You've probably heard about the new ability in the upcoming release of SQL Server, code-named Yukon, to develop programmable objects through Common Language Runtime (CLR)-based languages such as Visual Basic .NET and C#. (Randy Holloway and Andrej Kyselica cover this much-anticipated CLR integration in "Ready or Not, Here Comes the CLR.") You might have thought that as a result, Microsoft would put less effort into enhancing T-SQL, but that's far from the case. CLR-based programming complements T-SQL in its weak areas. T-SQL has always been strong in data-manipulation and set-based operations and still has no match in these areas. However, CLR languages are stronger in areas that involve complex algorithms, iterative processing, and so on. T-SQL has a long life ahead of it, as the effort that Microsoft put into these T-SQL enhancements shows.

Microsoft has improved many aspects of T-SQL in Yukon, providing long-awaited responses to programmers' needs and requests. Relational enhancements in Yukon Beta 1 include Common Table Expressions (CTEs) that have recursive querying capabilities, PIVOT and UNPIVOT operators, a more functional TOP clause, and CROSS APPLY and OUTER APPLY operators. INSERT, UPDATE, and DELETE statements can now return output, and the WAITFOR command lets you wait for a Data Manipulation Language (DML) action to affect at least one row or wait for a notification to arrive at a queue before control passes to the next command. Triggers now let you trap Data Definition Language (DDL) events such as dropping an object, and you can even get notifications when DML events take place. A new error-handling mechanism based on Try/Catch blocks lets you manage errors much more effectively than before. Important data-type enhancements include a new XML data type, separate date and time data types (finally!), and the MAX option, which allows much more elegant manipulation of large objects in dynamic columns such as varchar, nvarchar, and varbinary. And finally, a new rowset provider called BULK lets you access files more easily than ever. (A rowset provider lets you access a data source in relational form, meaning that you get a table as a result of a query against the provider.)

I can't go into great technical depth or specify syntax details in this preview article, but I can give you a taste and provide highlights of the new features. If you're enrolled in the Yukon beta-testing program, you can find more details in the accompanying Books Online (BOL) and in the "Yukon T-SQL Enhancements" white paper available with the Yukon Beta Readiness Kit.
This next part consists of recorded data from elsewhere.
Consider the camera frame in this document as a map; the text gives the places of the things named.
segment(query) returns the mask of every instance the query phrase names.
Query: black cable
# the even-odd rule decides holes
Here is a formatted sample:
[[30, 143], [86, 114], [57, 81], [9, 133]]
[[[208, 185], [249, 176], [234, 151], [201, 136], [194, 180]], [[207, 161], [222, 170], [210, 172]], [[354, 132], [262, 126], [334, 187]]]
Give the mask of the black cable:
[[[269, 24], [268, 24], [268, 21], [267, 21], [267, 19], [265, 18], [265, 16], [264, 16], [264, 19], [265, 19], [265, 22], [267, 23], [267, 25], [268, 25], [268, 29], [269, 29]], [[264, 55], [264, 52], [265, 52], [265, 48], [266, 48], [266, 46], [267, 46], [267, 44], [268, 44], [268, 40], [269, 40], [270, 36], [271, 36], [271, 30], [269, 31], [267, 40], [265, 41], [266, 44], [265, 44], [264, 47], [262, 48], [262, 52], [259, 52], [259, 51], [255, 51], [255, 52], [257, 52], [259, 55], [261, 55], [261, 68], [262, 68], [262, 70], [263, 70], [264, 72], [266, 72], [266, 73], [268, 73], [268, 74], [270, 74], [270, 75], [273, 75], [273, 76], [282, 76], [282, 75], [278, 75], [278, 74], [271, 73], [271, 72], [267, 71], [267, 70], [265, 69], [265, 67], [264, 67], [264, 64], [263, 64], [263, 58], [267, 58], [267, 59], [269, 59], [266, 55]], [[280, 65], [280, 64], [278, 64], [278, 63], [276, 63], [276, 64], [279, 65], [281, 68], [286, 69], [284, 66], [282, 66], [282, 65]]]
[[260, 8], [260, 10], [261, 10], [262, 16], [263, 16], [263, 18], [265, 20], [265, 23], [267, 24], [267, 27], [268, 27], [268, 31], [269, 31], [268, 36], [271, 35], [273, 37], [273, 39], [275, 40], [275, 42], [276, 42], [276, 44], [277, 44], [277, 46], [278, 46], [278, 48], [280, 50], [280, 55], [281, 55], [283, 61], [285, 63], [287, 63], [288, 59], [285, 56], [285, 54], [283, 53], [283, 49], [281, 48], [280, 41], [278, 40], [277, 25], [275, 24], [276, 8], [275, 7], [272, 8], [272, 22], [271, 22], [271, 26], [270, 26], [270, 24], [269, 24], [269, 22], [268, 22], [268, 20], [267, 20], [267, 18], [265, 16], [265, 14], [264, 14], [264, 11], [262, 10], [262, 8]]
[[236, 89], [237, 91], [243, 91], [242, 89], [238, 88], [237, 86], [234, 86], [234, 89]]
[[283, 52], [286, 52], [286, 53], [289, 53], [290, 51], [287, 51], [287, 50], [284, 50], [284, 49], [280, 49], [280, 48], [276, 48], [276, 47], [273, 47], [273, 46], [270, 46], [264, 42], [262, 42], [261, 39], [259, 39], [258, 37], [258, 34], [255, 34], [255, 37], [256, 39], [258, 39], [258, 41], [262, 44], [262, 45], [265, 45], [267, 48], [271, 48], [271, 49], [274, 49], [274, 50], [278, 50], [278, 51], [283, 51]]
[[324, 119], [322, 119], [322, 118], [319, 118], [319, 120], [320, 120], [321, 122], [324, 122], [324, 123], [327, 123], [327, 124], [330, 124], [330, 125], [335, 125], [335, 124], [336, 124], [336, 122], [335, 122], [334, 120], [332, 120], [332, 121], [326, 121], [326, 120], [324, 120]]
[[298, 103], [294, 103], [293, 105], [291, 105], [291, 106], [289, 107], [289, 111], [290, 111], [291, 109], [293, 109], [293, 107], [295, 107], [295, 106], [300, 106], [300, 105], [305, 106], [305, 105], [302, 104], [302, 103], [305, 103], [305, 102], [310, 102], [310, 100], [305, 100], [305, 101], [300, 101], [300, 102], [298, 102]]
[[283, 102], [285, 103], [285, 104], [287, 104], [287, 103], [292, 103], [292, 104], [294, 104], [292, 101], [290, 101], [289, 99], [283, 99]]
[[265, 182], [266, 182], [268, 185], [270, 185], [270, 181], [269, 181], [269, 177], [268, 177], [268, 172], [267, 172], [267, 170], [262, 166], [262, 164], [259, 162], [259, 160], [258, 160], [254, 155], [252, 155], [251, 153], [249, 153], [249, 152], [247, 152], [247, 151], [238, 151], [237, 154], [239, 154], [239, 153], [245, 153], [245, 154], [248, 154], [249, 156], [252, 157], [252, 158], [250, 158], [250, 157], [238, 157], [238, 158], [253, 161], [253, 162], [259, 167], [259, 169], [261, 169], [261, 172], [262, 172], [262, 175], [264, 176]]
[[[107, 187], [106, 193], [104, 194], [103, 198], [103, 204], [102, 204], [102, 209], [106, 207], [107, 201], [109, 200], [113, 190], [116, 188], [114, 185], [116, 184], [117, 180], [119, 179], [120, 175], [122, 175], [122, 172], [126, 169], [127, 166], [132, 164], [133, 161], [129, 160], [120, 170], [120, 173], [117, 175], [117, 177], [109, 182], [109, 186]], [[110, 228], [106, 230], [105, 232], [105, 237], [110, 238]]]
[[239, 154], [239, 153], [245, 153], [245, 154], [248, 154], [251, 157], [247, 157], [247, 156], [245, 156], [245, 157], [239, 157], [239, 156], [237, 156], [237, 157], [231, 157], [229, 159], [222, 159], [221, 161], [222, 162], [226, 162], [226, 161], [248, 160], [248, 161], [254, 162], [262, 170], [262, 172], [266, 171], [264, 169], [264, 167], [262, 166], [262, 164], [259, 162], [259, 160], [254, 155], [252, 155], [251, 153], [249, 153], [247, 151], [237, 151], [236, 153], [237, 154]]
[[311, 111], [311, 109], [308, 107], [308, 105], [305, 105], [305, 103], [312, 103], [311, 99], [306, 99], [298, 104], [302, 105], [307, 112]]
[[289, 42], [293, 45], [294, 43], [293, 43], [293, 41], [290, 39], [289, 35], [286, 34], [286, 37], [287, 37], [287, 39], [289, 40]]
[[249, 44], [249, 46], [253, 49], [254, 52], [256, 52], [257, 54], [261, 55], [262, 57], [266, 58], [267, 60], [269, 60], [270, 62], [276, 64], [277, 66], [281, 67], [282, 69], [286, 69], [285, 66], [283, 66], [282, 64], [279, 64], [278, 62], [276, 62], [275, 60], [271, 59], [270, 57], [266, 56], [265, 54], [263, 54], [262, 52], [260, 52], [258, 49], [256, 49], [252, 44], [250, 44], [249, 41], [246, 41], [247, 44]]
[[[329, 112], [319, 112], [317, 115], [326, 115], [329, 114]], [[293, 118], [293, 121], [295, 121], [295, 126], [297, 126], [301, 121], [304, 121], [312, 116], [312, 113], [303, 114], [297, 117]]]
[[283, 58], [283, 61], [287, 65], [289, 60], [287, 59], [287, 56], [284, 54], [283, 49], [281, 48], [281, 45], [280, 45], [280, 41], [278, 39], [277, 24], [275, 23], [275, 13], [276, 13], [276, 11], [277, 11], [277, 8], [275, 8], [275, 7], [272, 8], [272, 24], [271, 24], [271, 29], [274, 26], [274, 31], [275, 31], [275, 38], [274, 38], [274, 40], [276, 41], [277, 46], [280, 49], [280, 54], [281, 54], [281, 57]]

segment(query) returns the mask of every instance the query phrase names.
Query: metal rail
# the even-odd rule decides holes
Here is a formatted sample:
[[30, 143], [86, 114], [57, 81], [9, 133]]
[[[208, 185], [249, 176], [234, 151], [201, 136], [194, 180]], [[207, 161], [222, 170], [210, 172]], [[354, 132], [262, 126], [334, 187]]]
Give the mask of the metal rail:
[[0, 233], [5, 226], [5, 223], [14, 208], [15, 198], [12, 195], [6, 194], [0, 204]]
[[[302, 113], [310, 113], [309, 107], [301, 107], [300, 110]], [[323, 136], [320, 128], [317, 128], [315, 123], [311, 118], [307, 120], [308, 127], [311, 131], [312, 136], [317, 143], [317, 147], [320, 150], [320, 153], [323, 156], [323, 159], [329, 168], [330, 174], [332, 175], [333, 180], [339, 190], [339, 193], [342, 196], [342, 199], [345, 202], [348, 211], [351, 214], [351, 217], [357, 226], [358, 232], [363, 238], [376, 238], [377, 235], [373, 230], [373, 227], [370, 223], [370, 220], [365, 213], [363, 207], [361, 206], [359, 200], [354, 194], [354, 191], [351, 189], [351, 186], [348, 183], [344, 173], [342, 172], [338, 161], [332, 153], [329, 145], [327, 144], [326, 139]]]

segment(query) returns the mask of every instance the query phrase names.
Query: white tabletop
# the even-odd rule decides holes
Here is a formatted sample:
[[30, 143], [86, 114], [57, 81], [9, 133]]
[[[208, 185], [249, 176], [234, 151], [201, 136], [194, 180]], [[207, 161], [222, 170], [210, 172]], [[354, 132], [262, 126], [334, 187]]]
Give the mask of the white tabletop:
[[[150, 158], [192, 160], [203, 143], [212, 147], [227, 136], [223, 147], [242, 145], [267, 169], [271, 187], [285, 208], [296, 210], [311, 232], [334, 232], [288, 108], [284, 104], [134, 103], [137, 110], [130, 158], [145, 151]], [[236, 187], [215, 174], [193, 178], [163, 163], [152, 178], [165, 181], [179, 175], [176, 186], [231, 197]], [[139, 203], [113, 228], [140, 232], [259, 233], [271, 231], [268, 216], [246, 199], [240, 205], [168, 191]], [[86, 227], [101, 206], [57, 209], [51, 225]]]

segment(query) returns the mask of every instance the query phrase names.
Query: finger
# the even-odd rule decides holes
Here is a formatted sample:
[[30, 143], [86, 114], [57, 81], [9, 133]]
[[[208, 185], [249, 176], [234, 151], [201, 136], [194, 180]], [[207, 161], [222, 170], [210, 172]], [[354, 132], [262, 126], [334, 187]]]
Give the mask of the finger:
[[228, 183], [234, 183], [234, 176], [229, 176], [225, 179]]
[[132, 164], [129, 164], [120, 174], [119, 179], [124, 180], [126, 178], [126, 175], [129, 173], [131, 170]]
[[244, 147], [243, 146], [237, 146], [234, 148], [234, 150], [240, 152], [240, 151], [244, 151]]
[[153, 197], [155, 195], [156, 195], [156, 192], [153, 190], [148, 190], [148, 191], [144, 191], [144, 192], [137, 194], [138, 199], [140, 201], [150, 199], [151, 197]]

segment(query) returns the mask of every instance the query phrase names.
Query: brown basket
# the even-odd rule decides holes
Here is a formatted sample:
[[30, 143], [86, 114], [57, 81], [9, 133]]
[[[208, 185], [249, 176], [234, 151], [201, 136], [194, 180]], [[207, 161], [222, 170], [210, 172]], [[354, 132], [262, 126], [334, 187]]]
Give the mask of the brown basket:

In future articles closer to the release of the product, I'll go into more implementation details.

Common Table Expressions

Have you ever wanted to combine the capabilities of views and derived tables? Need to write recursive queries in T-SQL? With CTEs, you can do both! A CTE is a named table expression followed by a query. CTEs come in two forms: nonrecursive and recursive. A nonrecursive CTE blends the characteristics of derived tables and views. As with a derived table, you have a query to which you give an alias, potentially also providing aliases to the result columns, and the CTE doesn't persist after the outer query finishes. As with a view, you can refer to the table expression more than once in the outer query. Typically, you'd use a nonrecursive CTE when you need to refer to a table expression more than once and you don't want it to persist in the database.

For example, suppose that for each year, you want the total number of orders for that year and the previous year from the Northwind database's Orders table. The code in Listing 1 shows how you can get this result by using a CTE. Following the WITH keyword are the CTE's alias—YearlyOrders—and the result column aliases, as callout A shows. The body (at callout B) holds the query you provided an alias for, which returns the count of yearly orders. The outer query performs an outer join between two instances of YearlyOrders—CurYear and PrevYear—matching current and previous yearly orders. Figure 1 shows the result of running Listing 1's code.

To achieve the same result in pre-Yukon releases of SQL Server, you have two options. One option is to create a view and refer to it twice in the query, a method that forces you to create a persistent object in the database. The other option is to use two derived tables, which forces you to duplicate code.

Recursive CTEs introduce recursive capabilities to T-SQL queries. The body of a recursive CTE contains at least two queries (also called members) separated by a UNION ALL operator. The Anchor member is a query that SQL Server invokes once. The Recursive member references the CTE's name, which represents the result set that the previous step returned. SQL Server repeatedly invokes the Recursive member until the query returns an empty set. As with a nonrecursive CTE, the outer query refers to the CTE's name, but here, the reference represents a UNION ALL of the result of the Anchor member's invocation and the results of all the Recursive member's invocations.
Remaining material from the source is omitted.